Temos duas agendas distintas na dimensão política da vida social. Uma é centralmente política, enfeixando metas sociais e em meios econômicos. Sobre esta, nossos três candidatos têm muito a dizer. Outra é dos costumes, agenda essa forte especialmente no Brasil: combate preconceitos, opressão e corrupção. É esta agenda que dá o tom do novo, dos jovens – embora não agrade a nenhum dos três candidatos, afeiçoados a uma visão tradicional da política. Mas aqui Dilma se sai melhor, mesmo que só porque não disse, e dificilmente dirá, algo análogo aos dois rivais. Dilma não é a candidata da agenda da vida, como a chamei há algumas semanas, mas não entra em conflito com ela. Será por razões de gênero? Será porque, mulher, não cai na tentação do machismo, que ronda muitos homens, mesmo bem intencionados? Não sei.

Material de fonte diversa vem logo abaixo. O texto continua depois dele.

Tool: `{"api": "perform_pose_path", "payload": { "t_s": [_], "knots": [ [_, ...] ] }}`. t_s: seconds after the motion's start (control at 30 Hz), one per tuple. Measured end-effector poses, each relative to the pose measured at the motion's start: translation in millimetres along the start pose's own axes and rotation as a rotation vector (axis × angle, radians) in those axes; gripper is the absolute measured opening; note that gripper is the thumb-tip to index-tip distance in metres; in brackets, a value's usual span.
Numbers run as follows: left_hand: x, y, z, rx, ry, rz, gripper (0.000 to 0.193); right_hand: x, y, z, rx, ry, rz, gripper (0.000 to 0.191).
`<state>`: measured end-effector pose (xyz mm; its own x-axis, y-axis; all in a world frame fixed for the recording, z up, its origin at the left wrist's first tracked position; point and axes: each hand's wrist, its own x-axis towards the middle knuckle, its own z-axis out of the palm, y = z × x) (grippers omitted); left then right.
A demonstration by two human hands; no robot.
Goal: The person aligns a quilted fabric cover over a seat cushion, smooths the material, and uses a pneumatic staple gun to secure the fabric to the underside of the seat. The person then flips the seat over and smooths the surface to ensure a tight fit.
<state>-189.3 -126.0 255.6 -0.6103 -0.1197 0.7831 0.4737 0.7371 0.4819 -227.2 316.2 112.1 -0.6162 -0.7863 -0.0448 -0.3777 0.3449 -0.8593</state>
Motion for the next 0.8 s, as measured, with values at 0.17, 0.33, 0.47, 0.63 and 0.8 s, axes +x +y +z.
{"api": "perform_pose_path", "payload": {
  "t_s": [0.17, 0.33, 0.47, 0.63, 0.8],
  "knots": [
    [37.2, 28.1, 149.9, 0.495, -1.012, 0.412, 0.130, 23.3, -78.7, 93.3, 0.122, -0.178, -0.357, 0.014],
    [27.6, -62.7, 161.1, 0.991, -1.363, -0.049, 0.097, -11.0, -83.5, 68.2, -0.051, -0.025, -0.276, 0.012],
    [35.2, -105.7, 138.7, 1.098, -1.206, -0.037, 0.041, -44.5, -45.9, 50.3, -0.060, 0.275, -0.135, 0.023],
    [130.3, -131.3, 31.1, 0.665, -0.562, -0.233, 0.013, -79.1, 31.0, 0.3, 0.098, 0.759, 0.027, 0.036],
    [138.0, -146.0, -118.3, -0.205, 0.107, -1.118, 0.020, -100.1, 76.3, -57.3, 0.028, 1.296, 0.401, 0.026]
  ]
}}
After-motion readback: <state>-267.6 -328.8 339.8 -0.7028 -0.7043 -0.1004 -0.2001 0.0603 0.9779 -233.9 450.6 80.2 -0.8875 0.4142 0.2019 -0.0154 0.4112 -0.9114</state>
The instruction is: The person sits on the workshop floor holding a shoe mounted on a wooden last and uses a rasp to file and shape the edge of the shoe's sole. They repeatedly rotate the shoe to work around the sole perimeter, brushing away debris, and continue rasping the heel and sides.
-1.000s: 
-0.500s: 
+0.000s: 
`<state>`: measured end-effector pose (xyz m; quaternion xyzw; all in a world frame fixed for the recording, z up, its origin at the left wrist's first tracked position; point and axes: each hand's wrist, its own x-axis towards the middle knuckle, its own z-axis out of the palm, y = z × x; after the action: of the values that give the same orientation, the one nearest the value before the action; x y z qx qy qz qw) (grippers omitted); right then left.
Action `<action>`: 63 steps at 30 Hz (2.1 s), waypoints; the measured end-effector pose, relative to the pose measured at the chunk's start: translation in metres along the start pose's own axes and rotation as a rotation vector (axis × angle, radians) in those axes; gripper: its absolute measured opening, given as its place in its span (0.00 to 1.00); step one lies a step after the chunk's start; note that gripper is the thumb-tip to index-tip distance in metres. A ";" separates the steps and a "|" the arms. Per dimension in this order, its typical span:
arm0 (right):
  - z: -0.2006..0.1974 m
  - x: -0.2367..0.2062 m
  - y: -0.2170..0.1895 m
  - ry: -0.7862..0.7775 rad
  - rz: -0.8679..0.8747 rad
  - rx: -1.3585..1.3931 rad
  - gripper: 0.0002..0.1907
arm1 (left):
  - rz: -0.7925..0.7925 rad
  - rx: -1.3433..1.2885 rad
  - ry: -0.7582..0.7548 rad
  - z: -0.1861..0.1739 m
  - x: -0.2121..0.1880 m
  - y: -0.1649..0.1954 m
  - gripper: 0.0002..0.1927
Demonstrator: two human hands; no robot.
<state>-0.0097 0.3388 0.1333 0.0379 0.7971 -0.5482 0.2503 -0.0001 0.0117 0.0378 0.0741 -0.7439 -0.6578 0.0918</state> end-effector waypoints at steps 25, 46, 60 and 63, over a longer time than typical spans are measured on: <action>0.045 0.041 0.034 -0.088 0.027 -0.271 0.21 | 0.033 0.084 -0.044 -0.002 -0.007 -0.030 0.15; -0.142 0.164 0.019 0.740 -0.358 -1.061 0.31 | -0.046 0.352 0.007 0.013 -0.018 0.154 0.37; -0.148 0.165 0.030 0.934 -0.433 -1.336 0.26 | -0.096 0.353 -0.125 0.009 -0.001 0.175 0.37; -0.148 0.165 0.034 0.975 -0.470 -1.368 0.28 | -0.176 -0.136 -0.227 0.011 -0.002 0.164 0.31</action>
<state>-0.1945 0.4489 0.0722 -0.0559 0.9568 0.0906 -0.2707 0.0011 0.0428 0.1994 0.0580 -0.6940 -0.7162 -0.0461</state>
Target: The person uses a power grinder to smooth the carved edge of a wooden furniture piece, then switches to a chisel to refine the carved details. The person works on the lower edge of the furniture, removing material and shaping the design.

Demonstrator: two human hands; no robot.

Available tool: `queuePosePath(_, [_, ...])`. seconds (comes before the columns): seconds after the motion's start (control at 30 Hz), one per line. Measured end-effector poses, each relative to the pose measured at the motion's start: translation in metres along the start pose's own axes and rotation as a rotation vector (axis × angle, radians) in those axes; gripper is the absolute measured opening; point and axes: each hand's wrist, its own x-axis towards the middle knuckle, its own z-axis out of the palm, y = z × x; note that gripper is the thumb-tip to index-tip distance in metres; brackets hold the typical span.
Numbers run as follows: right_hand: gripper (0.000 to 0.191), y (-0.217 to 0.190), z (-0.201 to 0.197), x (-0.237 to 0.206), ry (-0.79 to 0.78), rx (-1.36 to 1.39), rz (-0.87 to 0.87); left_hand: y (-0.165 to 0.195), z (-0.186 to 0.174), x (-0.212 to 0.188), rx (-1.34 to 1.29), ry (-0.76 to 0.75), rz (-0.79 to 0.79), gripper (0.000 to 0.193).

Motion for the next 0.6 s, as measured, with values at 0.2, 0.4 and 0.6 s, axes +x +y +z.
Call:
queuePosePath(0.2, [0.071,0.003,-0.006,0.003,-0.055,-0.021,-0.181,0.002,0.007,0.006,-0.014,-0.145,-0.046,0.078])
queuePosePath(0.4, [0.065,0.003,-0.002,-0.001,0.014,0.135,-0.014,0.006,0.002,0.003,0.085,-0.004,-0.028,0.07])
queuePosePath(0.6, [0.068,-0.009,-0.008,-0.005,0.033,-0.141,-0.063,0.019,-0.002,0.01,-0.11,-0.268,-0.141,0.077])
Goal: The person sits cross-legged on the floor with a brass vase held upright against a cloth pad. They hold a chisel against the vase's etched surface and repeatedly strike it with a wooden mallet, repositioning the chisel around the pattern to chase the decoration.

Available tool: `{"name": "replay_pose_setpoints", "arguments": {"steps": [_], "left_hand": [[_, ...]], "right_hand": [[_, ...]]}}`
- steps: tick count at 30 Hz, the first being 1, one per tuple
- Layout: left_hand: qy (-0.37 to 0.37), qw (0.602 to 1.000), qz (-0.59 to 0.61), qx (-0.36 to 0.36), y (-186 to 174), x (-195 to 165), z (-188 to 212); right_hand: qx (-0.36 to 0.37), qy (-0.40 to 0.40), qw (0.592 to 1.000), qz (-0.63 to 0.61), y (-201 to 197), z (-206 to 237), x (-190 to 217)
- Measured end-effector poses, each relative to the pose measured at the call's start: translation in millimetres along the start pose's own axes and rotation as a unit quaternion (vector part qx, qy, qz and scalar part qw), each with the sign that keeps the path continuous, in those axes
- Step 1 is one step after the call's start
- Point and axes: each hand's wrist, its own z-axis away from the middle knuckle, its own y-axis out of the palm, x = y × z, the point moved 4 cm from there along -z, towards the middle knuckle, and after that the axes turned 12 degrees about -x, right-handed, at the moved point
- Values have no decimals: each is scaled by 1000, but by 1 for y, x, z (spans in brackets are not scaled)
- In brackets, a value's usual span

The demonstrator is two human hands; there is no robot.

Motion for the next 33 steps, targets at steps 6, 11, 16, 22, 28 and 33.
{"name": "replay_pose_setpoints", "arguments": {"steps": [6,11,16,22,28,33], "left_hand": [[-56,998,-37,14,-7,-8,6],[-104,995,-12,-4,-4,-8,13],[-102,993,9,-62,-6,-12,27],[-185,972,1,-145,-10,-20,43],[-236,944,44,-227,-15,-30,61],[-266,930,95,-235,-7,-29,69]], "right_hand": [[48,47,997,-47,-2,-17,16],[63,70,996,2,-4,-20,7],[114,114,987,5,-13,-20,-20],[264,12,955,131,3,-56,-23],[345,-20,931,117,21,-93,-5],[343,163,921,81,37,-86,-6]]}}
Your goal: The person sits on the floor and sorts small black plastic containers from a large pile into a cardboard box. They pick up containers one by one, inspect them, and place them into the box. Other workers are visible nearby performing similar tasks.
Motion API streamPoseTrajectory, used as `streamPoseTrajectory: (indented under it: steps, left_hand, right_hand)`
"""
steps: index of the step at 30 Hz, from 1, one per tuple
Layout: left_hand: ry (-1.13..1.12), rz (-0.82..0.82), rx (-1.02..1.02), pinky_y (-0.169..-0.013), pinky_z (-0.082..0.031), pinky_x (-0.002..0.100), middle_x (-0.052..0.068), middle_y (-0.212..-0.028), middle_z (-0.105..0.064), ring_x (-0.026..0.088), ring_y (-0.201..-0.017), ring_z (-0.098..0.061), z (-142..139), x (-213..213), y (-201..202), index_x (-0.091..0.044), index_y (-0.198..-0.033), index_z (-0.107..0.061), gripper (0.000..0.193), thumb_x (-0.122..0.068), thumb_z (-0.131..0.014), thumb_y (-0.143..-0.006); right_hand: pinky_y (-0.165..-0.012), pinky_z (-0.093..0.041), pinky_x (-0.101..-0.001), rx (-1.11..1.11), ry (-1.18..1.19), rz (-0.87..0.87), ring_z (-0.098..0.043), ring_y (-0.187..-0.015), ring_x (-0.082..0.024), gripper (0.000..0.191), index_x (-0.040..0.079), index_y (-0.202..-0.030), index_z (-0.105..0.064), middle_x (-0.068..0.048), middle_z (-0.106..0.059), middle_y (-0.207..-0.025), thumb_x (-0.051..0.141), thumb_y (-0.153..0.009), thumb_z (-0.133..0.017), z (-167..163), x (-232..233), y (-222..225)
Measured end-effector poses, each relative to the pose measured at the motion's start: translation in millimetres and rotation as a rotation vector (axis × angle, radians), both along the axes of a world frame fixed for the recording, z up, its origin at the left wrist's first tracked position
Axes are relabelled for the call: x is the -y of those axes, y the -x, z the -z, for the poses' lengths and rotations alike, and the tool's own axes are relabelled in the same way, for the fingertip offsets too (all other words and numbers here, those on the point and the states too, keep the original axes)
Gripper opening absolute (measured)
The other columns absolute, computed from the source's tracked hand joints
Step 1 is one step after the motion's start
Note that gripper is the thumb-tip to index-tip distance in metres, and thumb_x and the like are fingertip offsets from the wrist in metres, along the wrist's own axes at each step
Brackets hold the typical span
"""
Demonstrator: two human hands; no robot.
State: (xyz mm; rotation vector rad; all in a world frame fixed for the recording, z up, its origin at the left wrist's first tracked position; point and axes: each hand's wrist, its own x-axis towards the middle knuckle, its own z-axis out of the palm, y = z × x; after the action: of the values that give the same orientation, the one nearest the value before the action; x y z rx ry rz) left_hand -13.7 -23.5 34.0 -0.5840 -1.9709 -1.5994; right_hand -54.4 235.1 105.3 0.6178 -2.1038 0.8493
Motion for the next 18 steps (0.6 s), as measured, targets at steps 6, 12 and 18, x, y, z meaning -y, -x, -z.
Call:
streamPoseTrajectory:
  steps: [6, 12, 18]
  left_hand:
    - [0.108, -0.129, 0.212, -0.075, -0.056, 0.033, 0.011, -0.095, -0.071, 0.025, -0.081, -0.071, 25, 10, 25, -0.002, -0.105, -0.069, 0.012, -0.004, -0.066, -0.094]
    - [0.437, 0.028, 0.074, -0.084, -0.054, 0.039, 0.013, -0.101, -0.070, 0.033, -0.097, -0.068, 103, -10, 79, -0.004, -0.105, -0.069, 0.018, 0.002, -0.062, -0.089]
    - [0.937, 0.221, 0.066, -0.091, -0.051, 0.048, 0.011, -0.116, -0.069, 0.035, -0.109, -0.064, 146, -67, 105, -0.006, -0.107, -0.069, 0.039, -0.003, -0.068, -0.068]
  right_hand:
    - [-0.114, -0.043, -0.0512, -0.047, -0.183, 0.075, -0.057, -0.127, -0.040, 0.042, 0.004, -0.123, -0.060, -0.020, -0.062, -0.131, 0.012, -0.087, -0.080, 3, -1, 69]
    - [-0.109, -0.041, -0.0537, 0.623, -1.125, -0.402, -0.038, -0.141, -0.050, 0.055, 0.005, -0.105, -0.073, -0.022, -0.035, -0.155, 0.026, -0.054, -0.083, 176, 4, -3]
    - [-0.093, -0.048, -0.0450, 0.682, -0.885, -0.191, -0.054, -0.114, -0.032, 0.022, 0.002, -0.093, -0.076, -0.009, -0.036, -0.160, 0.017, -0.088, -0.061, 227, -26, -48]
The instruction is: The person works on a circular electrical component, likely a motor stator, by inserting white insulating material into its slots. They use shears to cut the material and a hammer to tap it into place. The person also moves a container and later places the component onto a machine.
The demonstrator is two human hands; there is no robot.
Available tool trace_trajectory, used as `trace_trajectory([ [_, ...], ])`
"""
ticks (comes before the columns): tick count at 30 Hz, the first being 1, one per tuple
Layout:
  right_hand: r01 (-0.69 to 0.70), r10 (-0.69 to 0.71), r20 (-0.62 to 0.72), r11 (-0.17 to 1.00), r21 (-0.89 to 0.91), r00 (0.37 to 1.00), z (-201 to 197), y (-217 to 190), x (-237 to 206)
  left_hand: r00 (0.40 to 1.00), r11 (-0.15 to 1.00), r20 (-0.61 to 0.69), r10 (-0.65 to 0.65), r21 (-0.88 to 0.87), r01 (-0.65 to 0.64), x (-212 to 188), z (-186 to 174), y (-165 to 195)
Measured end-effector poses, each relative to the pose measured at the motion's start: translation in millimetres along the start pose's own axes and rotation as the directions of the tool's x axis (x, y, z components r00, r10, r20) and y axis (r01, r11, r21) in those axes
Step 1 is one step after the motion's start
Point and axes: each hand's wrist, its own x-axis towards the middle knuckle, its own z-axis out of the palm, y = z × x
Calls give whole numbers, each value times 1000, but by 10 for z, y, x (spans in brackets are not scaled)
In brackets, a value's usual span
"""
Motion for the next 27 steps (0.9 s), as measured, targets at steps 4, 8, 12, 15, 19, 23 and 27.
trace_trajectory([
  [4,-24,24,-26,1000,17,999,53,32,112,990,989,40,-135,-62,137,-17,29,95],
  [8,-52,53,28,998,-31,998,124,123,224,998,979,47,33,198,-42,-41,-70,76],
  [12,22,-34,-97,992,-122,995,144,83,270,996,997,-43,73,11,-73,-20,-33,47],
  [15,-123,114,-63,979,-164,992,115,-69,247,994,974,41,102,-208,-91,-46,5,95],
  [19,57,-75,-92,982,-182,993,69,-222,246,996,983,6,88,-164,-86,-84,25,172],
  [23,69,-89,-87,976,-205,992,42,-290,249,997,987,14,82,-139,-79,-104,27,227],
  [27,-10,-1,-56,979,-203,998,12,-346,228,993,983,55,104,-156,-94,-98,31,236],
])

Outro erro, esse propriamente político: o Brasil está rachado entre duas interpretações da sociedade. Uma, majoritária na mídia e nas classes endinheiradas, detesta o governo petista. Outra, que venceu as três últimas eleições presidenciais, o apoia. Entre as duas, não há diálogo, nem mesmo sobre fatos básicos. Ora, qualquer político com pretensão de governar sabe que chefiará um país dividido. O vitorioso será legítimo, mas precisará ser respeitado pelos derrotados. Só que o respeito é uma via de mão dupla. A falta dele está desgraçando a Venezuela. E, quando se passa ao palavrão, o desrespeito ao candidato insultado ofende seus eleitores. Uma coisa é criticar, outra é desrespeitar. Alckmin exemplificou isso quando foi grosseiro com Lula, no debate de 2006: o presidente o chamava de “senhor”, ele respondia com “Lula, você mente”. Ofendeu os simpatizantes de Lula. Deu-lhe votos. Assim Alckmin perdeu sufrágios entre o primeiro e o segundo turnos. Não se ganha eleição, aqui, com a falta de educação. Ela deixou de ser sinônimo de macheza. Tornou-se igual a machismo.

Pior, os dois candidatos fazem a festa do PT! Vestem o figurino conservador em que o PT tenta prendê-los. Pois o que quer o PT, se não mostrar que Aécio e Eduardo não entendem o que a maioria da sociedade deseja? Quando avalizam a falta de educação da “elite branca” (lembro Claudio Lembo e Juca Kfouri), ajudam o PT a ter os votos, não só do seu “terço gordo” de eleitores seguros, mas também entre o terço de eleitores que, por estarem indecisos, decidirão a eleição. Muitos deles não admiram o PT, mas repudiam ainda mais o conservadorismo dos sem educação. O grave, agora, não são tanto os insultos: é que dois candidatos presidenciais não percebam que a minoria de ofensores representa o atraso. Deste, nada sairá. É grave que, nas muitas horas entre o episódio e suas declarações, nem Aécio e Eduardo, nem ninguém de seu círculo próximo, tenha percebido o lado negativo das ofensas.

Para terminar, esta não é uma questão que possa ser brifada por um assessor. Um candidato pode ter gurus sobre a economia, a energia, transportes, saúde, até mesmo educação – mas precisa entender de política, de sociedade, do movimento do mundo. Gurus são para matérias técnicas, os valores são com o líder. Se ele não capta o espirito do tempo, dará problema. Por isso, se os dois erraram na postura sobre esse lamentável episódio, é provável que errem, de novo, quando estiverem em jogo valores.”